Soube que estava tudo acabado no
momento em que errou o último tiro, suas mãos tremulas devido a aflição.
Passara
anos rastreando aquele grupo, determinado a fazer seu nome como aquele que
derrotara Yuri e seu clã. Correra atrás de pistas, treinara, enfrentara grupos
menores e com membros mais jovens, antes de acreditar estar preparado. Agora,
percebia que se enganara.
Estava
exausto, suado e coberto de sangue. Seu e de companheiros abatidos.
Marcos
havia morrido para descobrir a localização do esconderijo e Elisa não resistira
quando as gêmeas a atacaram.
Ele
assistira quando rasgaram a garganta de sua namorada, sem que tivesse chance de
disparar. Pelo menos, a mulher conseguiu cravar seus punhais no peito de ambas
e levou-as consigo.
Matara
mais três, enquanto Eduardo lhe dava cobertura e cuidava dos monstros
recém-criados. Então, foram cercados por mais cinco criaturas e o companheiro
lhe disse para ir em frente. Rezava para que tivesse conseguido escapar.
Não
conseguira absorver ainda quantos haviam morrido por causa de seu ataque mal
planejado e agora notava que não teria chance.
Seu
coração bombeava o sangue com tal velocidade, que fazia pressão em seus
ouvidos. Sentiu o rastro da gota de suor frio que brotou em sua nuca e desceu
por seu pescoço, arrepiando-o.
Queria
correr, gritar, pedir clemência. Porém seu corpo parecia paralisado. Era assim
que devia se sentir o pequeno rato sob o olhar da serpente.
Enquanto
isso, Yuri andava com tranquilidade em sua direção como se ignorasse a reação
que causava. Um meio sorriso se colara em seu rosto, deixando à mostra as
pontas dos caninos afiados, no momento em que ouvira o “clic” da tentativa de
disparar a arma descarregada.
Cego
de adrenalina, usara todo o pente nos três guardiões que o atacaram quando
entrou no aposento. Seus corpos jaziam no chão, pintando a madeira com o sangue
quase negro. Seu nervosismo estragara sua mira e o fizera gastar mais balas do
que o necessário para derrubá-los.

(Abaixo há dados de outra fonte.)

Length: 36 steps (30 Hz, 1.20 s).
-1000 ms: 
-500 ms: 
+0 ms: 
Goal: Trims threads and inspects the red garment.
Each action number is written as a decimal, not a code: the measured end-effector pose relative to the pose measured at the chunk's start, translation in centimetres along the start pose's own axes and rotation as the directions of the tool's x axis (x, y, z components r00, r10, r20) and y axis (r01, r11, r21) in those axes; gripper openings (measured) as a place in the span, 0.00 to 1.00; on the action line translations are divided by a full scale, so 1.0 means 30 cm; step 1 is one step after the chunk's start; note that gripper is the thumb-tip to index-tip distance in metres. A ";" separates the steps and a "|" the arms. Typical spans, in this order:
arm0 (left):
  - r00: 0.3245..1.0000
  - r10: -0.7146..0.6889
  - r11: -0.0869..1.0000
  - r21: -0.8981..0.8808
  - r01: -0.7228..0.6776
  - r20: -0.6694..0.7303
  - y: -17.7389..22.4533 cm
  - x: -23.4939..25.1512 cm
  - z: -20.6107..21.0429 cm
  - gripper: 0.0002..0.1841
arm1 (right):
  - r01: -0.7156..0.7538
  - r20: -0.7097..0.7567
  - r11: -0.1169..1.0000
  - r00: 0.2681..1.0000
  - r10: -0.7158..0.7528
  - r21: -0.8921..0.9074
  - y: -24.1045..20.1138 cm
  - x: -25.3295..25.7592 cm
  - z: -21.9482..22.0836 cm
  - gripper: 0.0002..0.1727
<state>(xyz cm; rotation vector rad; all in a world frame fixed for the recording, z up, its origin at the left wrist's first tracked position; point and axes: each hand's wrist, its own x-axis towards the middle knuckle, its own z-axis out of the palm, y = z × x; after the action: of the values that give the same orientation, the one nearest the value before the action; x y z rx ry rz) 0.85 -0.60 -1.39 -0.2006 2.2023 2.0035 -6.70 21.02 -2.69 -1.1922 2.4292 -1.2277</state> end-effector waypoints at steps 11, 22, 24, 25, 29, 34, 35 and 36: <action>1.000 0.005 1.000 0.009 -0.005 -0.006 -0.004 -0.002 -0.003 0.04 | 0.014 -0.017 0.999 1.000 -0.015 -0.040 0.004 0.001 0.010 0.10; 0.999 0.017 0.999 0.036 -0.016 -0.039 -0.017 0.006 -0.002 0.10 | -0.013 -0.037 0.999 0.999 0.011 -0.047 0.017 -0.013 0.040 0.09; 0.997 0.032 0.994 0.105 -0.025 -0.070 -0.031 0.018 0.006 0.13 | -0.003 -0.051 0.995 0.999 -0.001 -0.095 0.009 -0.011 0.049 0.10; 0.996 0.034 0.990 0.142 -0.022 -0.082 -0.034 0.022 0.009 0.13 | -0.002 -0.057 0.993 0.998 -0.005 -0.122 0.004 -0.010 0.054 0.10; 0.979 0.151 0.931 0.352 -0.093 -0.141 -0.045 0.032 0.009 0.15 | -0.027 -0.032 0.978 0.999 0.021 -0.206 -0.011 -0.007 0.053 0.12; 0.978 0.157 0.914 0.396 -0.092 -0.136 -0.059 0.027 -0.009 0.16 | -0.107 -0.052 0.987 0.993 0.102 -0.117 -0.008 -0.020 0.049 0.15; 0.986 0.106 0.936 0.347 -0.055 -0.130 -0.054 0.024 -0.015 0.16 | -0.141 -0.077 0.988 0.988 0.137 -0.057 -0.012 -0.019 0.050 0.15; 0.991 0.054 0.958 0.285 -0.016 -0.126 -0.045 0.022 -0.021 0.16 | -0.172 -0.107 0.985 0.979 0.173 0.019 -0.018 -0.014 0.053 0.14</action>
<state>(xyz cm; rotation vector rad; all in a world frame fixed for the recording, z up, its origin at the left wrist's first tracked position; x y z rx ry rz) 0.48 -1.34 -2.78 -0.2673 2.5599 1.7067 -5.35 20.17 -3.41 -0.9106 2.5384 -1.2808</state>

Agora, sabia que não conseguiria recarregar
a arma tempo.
Quando
chegou a menos de um palmo de distância, Yuri estendeu a mão esquerda contra a
porta por onde entrara, ao lado de seu rosto, praticamente eliminando a
distância entre seus corpos e aprisionando-o.
A
consciência da proximidade fez com que fosse preenchido por um jato de terror,
seus pulmões arderam quando respirou fundo, sentindo o cheiro de lírios e sangue
que emanava de seu adversário.
Tentou
alcançar a adaga de prata que escondera no interior do casaco, movido pelo
desespero, mas a criatura superou sua velocidade com facilidade.
Gritou,
sentindo o monstro segurar seus pulsos e erguê-los a cima de sua cabeça, para,
então, usar a arma e perfurar suas palmas, cravando-o contra a porta.
-
Eis a paga pela sua arrogância, Rodrigo. – Disse em tom de deboche, antes de
lamber um tanto do sangue que escorria pelo pulso do jovem. – Não há dor física
que eu pudesse lhe causar, que superasse a dor que deve estar sentindo por ser
responsável pela morte de seus companheiros... Todavia, você matou muitas de
minhas crianças e eu poderia me mostrar deveras criativo, se este nosso pequeno
jogo já não tivesse me cansado.
A
criatura segurou o queixo do jovem, forçando-o a levantar o rosto e, mesmo com
a visão embaçada pela dor, ele conseguia enxergar o sorriso frio, que adornava
o rosto sobrenaturalmente belo. Sentindo um ódio profundo queimar em suas
entranhas, falou:
- Pode
me matar, mas outros virão em meu lugar! Você será exterminado, Yuri! Você e
toda a sua maldita corja!
As
palavras fizeram com que o sorriso da criatura sumisse, substituído por uma
careta de fúria, quando ele desferiu um golpe com o joelho contra abdômen do
jovem e o fez vomitar sangue.
-
Quantas vezes eu o poupei? Quantas vezes ousou me atacar e eu lhe permiti
escapar da justa punição? – A cada nova pergunta, um novo golpe era desferido.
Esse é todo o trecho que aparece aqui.